# Best Affordable Diver Wanted



## mitadoc (Sep 25, 2010)

Hi guys,I am in a search of the best affordable diver timepiece.The nominees are:

Seiko SKX779










Seiko SKX007










Orient Mako

Citizen NY0054 Promaster titanium diver










and one more unusual suspect(I prefer automatics,but this Eco-drive tool is so sexy)

Citizen Ecozilla titanium Promaster










As you can see the price range of the automatics is around 160-180 Euro,only the Ecozilla is far from this but it`s so hot... :notworthy:

So,if you have any opinions i would like to read them.Thank you in advance.

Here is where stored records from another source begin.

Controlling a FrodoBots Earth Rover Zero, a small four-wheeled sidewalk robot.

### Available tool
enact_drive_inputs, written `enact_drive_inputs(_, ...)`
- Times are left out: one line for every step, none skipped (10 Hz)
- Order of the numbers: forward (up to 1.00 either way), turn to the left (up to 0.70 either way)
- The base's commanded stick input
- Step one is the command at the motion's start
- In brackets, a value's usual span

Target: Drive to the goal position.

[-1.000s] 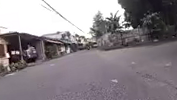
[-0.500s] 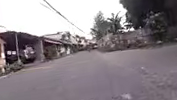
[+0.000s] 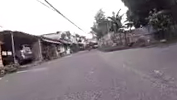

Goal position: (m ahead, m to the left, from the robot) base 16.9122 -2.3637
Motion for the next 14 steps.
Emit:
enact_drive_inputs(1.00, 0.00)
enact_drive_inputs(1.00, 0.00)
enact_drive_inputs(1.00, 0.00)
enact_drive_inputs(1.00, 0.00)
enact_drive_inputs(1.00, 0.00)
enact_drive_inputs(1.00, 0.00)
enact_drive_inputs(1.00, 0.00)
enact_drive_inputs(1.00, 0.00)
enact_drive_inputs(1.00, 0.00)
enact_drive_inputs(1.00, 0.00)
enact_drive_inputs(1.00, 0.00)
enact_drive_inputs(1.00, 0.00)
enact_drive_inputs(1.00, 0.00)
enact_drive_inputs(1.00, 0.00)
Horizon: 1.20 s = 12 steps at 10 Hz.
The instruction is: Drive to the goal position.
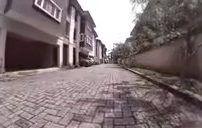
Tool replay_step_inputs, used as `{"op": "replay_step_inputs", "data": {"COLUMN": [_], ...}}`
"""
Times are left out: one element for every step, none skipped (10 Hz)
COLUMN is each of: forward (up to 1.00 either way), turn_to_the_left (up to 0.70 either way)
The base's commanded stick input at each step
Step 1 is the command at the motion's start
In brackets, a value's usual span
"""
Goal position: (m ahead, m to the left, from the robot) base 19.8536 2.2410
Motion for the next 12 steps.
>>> {"op": "replay_step_inputs", "data": {"forward": [0.50,0.50,0.50,0.50,0.50,0.50,0.50,0.50,0.50,0.50,0.50,0.50], "turn_to_the_left": [-0.34,-0.46,-0.31,-0.06,-0.02,0.00,0.00,0.00,0.00,0.00,0.00,0.00]}}
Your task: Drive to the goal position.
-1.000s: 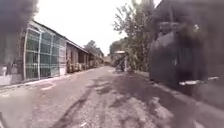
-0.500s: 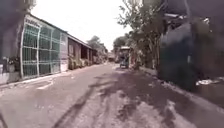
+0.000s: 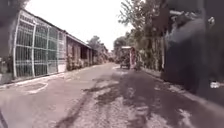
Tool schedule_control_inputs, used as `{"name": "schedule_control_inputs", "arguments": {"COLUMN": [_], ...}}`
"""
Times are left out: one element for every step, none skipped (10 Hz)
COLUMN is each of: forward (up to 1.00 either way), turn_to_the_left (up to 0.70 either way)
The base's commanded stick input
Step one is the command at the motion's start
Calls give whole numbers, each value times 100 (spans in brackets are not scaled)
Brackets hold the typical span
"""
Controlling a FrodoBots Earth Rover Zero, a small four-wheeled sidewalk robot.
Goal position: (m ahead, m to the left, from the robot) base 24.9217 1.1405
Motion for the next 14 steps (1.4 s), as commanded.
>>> {"name": "schedule_control_inputs", "arguments": {"forward": [70, 70, 70, 70, 70, 70, 70, 70, 70, 70, 70, 70, 70, 70], "turn_to_the_left": [1, 1, 1, 1, 1, 1, 1, 1, 1, 1, 1, 1, 1, 1]}}
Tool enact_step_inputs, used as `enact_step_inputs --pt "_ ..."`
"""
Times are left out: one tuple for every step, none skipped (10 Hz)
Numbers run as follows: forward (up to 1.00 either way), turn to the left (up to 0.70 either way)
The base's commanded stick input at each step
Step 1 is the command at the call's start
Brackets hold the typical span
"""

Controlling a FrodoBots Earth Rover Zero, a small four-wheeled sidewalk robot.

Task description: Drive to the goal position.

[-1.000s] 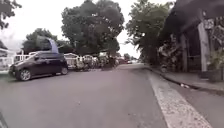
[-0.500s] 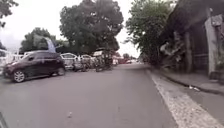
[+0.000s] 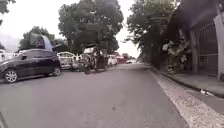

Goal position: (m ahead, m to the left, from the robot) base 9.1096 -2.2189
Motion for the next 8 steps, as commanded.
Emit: enact_step_inputs --pt "0.7 -0.35" --pt "0.7 -0.35" --pt "0.7 -0.35" --pt "0.7 -0.35" --pt "0.7 0.0" --pt "0.7 0.0" --pt "0.7 0.0" --pt "0.7 0.0"
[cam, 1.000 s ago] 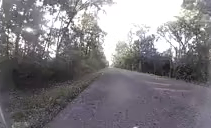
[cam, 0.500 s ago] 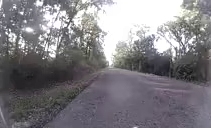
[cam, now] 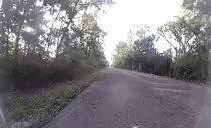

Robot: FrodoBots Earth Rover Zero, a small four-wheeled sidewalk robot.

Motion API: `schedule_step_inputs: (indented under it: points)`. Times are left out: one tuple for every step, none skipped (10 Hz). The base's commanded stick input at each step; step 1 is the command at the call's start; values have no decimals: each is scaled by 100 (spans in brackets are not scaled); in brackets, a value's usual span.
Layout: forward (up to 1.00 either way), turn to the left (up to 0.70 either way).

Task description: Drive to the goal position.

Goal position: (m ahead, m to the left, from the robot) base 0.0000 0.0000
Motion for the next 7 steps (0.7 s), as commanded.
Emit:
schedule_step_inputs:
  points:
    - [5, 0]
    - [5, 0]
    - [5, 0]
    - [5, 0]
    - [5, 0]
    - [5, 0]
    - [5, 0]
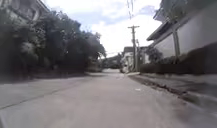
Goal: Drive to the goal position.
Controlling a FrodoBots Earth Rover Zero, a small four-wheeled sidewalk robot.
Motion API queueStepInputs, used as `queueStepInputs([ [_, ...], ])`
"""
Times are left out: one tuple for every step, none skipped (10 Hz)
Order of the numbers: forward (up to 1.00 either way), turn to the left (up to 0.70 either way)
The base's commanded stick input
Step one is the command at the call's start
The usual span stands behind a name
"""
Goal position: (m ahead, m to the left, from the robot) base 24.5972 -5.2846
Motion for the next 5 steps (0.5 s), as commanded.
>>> queueStepInputs([
  [0.5,-0.5],
  [0.5,-0.48],
  [0.5,-0.39],
  [0.5,-0.31],
  [0.5,-0.23],
])
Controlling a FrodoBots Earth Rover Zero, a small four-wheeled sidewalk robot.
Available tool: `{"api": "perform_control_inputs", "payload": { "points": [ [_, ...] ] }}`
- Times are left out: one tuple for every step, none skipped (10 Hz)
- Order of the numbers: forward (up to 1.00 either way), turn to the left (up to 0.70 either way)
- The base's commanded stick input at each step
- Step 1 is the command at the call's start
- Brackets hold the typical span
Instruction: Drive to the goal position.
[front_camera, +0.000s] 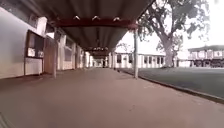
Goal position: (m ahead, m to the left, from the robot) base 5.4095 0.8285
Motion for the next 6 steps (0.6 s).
{"api": "perform_control_inputs", "payload": {
  "points": [
    [0.7, 0.0],
    [0.7, 0.0],
    [0.7, 0.0],
    [0.7, 0.0],
    [0.7, 0.0],
    [0.7, 0.0]
  ]
}}
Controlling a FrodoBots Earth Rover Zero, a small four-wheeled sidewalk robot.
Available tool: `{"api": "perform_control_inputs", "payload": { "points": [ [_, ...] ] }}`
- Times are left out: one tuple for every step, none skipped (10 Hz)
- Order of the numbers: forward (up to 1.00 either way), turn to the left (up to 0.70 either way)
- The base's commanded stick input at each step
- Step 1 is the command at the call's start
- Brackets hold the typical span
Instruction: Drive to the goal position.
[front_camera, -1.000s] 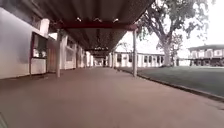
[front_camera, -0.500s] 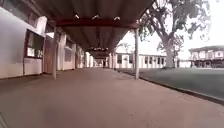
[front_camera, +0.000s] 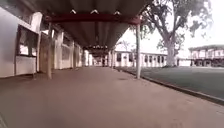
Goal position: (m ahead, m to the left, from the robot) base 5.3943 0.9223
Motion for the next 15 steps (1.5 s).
{"api": "perform_control_inputs", "payload": {
  "points": [
    [0.7, 0.0],
    [0.7, 0.0],
    [0.7, 0.35],
    [0.7, 0.35],
    [0.7, 0.21],
    [0.7, 0.04],
    [0.7, 0.13],
    [0.7, 0.3],
    [0.7, 0.0],
    [0.7, 0.0],
    [0.7, 0.0],
    [0.7, 0.0],
    [0.7, 0.0],
    [0.7, 0.0],
    [0.7, 0.0]
  ]
}}
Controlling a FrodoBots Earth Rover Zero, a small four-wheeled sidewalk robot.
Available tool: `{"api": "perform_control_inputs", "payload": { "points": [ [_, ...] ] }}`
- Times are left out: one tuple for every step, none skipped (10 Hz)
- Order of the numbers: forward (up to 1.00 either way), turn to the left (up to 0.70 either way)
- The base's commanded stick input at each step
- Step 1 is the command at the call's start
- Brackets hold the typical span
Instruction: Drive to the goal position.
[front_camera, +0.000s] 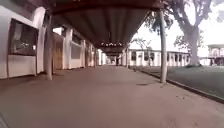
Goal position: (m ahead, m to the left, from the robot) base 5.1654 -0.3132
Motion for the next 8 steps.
{"api": "perform_control_inputs", "payload": {
  "points": [
    [0.7, 0.0],
    [0.7, 0.0],
    [0.7, 0.0],
    [0.7, 0.0],
    [0.7, 0.0],
    [0.7, 0.0],
    [0.7, 0.0],
    [0.7, 0.0]
  ]
}}
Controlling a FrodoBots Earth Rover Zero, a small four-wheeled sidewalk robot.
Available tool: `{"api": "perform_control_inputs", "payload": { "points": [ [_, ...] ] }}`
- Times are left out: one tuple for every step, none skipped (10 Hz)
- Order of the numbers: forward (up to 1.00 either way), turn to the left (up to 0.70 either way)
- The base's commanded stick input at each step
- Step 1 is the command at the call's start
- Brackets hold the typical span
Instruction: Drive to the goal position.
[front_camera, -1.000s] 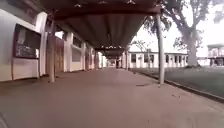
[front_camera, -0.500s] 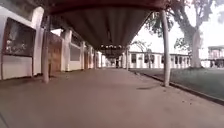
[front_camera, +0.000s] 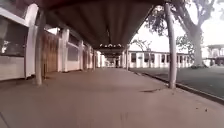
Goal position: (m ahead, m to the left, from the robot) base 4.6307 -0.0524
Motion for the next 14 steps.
{"api": "perform_control_inputs", "payload": {
  "points": [
    [0.7, 0.0],
    [0.7, 0.0],
    [0.7, 0.0],
    [0.7, 0.0],
    [0.7, 0.0],
    [0.7, 0.0],
    [0.7, 0.0],
    [0.7, 0.0],
    [0.7, 0.0],
    [0.7, 0.0],
    [0.7, 0.0],
    [0.7, 0.0],
    [0.7, 0.0],
    [0.7, 0.0]
  ]
}}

Oh,I almost forgot-what about the Eco-drive technology?Is it durable?Does the capacitors last long-maybe 10 years?Or if they don`t -why should we need that movements?


----------



## sparrow (Feb 7, 2009)

well, I've no experience of the citizen, but I've got a seiko monster and do recommend it - they're a decent watch, great lume and keep excellent time - the only downside I've found is with the bracelet they are bloody heavy! They're also a bit marmite, some people love them or hate them! Here's a couple shots of my Orange Monster:



















I like the look of the Seiko SKX007 more, but I've never handled one - If it were me i'd get the 007, it looks better than the monster!


----------



## jasonm (Nov 22, 2003)

To be honest they are all good solid dependable watches...

Get the one you like the look of best....

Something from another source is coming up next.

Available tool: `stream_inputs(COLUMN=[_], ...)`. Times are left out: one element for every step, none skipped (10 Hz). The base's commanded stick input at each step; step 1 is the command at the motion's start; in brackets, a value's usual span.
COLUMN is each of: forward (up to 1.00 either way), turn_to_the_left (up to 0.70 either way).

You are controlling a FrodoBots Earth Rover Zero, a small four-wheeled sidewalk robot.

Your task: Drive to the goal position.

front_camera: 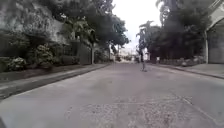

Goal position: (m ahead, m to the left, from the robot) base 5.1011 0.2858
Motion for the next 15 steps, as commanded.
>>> stream_inputs(forward=[0.91, 1.00, 1.00, 1.00, 1.00, 1.00, 1.00, 1.00, 1.00, 1.00, 1.00, 1.00, 1.00, 1.00, 1.00], turn_to_the_left=[0.00, 0.00, 0.00, 0.00, 0.00, 0.00, 0.00, -0.07, -0.27, -0.40, -0.40, -0.40, -0.40, -0.40, -0.40])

They all do the same job so its down to looks and budget really


----------



## dtc2 (Mar 7, 2010)

I've looked at the O&W divers in the past and like the look of them.

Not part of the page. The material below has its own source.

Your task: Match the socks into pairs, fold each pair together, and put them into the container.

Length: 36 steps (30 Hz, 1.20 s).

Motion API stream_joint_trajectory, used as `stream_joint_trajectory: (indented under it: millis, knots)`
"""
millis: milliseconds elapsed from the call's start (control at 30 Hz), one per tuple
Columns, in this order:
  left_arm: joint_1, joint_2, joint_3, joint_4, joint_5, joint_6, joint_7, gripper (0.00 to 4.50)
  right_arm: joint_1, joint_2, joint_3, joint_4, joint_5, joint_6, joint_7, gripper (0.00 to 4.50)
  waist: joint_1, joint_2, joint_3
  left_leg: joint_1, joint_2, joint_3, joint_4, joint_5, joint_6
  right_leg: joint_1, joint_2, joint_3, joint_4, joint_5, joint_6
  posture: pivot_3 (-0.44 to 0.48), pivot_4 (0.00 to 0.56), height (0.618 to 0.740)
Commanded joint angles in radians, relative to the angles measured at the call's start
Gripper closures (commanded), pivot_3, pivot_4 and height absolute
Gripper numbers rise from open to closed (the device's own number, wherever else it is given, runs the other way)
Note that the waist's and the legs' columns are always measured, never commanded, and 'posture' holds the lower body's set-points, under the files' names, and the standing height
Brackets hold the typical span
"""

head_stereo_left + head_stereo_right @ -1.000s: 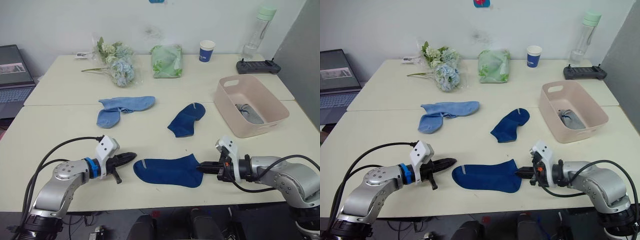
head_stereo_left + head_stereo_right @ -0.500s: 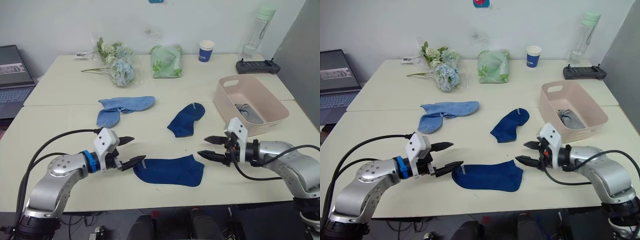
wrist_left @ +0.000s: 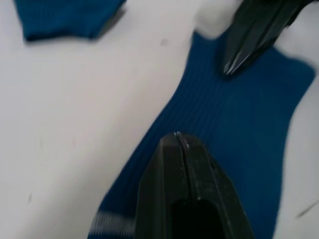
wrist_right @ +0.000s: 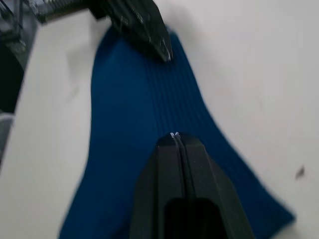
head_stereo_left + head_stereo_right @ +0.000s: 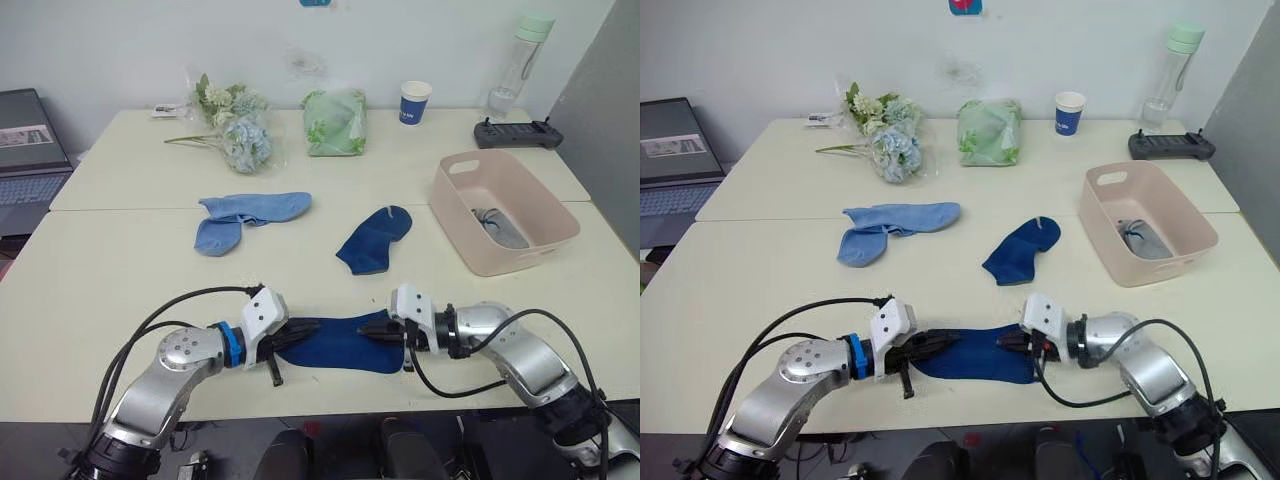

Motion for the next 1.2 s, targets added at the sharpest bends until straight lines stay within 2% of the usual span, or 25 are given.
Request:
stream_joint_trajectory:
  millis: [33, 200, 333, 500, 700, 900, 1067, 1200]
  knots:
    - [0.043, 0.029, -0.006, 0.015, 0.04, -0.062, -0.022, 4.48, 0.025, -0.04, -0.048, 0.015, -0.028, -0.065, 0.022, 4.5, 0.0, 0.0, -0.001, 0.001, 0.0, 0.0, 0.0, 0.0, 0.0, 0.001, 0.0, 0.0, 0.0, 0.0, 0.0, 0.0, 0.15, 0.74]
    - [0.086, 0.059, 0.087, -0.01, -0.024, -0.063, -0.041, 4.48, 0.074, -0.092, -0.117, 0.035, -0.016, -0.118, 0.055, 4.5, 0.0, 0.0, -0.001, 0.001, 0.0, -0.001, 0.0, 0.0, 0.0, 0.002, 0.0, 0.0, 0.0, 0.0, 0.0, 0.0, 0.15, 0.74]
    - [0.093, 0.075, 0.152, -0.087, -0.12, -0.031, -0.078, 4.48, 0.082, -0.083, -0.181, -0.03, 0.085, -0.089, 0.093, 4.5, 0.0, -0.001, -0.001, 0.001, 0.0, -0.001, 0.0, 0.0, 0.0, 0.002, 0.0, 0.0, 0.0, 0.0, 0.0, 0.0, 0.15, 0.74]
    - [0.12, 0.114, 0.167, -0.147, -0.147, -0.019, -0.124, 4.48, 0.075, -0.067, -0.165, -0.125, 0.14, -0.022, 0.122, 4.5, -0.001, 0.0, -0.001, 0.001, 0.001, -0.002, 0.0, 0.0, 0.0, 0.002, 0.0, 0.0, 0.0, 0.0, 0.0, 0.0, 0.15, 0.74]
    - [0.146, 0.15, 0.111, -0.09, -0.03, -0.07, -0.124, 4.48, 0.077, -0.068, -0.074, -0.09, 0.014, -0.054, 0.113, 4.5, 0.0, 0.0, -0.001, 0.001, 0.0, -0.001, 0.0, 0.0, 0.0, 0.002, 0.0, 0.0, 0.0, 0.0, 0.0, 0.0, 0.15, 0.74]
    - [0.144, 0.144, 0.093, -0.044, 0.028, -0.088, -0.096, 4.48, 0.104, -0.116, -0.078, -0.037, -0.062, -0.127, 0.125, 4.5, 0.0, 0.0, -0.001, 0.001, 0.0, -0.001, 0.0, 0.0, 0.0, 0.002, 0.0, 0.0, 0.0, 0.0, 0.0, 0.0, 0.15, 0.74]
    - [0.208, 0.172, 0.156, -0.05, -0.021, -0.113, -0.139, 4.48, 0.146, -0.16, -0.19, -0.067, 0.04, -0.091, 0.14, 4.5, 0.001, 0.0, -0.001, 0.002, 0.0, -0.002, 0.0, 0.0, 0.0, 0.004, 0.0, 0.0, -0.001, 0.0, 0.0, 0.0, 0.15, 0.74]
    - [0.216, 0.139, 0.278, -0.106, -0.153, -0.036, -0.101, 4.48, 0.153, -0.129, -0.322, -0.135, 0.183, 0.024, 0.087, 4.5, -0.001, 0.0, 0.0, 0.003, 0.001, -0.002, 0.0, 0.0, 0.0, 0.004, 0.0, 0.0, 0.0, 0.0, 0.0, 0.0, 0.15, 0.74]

somke of the above have a little bit too much going on for me. Dare I say bling ? :lookaround:

the only diver I own is Tutima DI300 with orange face which I would reccomend.

http://www.jacksonsquare.com/sc-watches/tutima/grc-tutima/low/mil/DI-300_low.jpg

was 2nd hand so a good price.


----------



## Guest (Apr 2, 2011)

Casting my vote for the SKX779 cuz it looks the hottest.


----------



## jaslfc5 (Jan 2, 2007)

zilla for me and dont get the titanium version get the stainless steel one .


----------



## AlexC1981 (Jul 26, 2009)

I don't especially like any of those :bag:

I really like the Orient Mako 2, but it's too big for me. As you are considering the Monster, I suppose that wouldn't be a problem for you! Should easily be in your budget. Orient was recently bought out by Seiko, so they must have been doing something right.

No lume on the bezel is a negative point for a serious dive watch though...










(googled image)

The more photos I see of this, the more tempted I am by it. Size be damned!


----------



## Guest (Apr 2, 2011)

Seikos will always be a good bet, I love the Zilla though-iirc, it's an integrated strap but someone in Canada (I think) does an adaptor for them. Oh, the Mako is a superb watch too-in fact they're very underrated!


----------



## normdiaz (May 5, 2004)

Intended use -- actual diving or "desk diving"?


----------



## gaz64 (May 5, 2009)

007 or the Ecozilla for me


----------



## eleven (Apr 19, 2009)

Go for the 007 but get the J model


----------



## tcj (May 21, 2010)

Hi,I have several divers.Love them all.The only one that has ever been in water is the orange monster.No probs whatso ever.Got the black one also and i don`t care what the knockers say i would never part with them.


----------



## Twister (Feb 12, 2011)

How about this, I'm in love


----------



## mitadoc (Sep 25, 2010)

I just love the appeal of diver timepieces.Is I have to be honest-I can`t swim either









But I love the rotating bezel,their clicking,I adore the lume,to feel the tough and rough design...


----------



## gaz64 (May 5, 2009)

dtc2 said:


> I've looked at the O&W divers in the past and like the look of them.
> 
> somke of the above have a little bit too much going on for me. Dare I say bling ? :lookaround:
> 
> ...


Which spookily enough is the model that Mrteatime is selling in the sales section


----------



## watchking1 (Nov 14, 2007)

The Black dial Seiko Monster hands down :notworthy: :notworthy:


----------



## dtc2 (Mar 7, 2010)

gaz64 said:


> dtc2 said:
> 
> 
> > I've looked at the O&W divers in the past and like the look of them.
> ...


just checked the sale the black and orange contrast looks good. Seems like a bargain price as well certainly less than I paid for mine.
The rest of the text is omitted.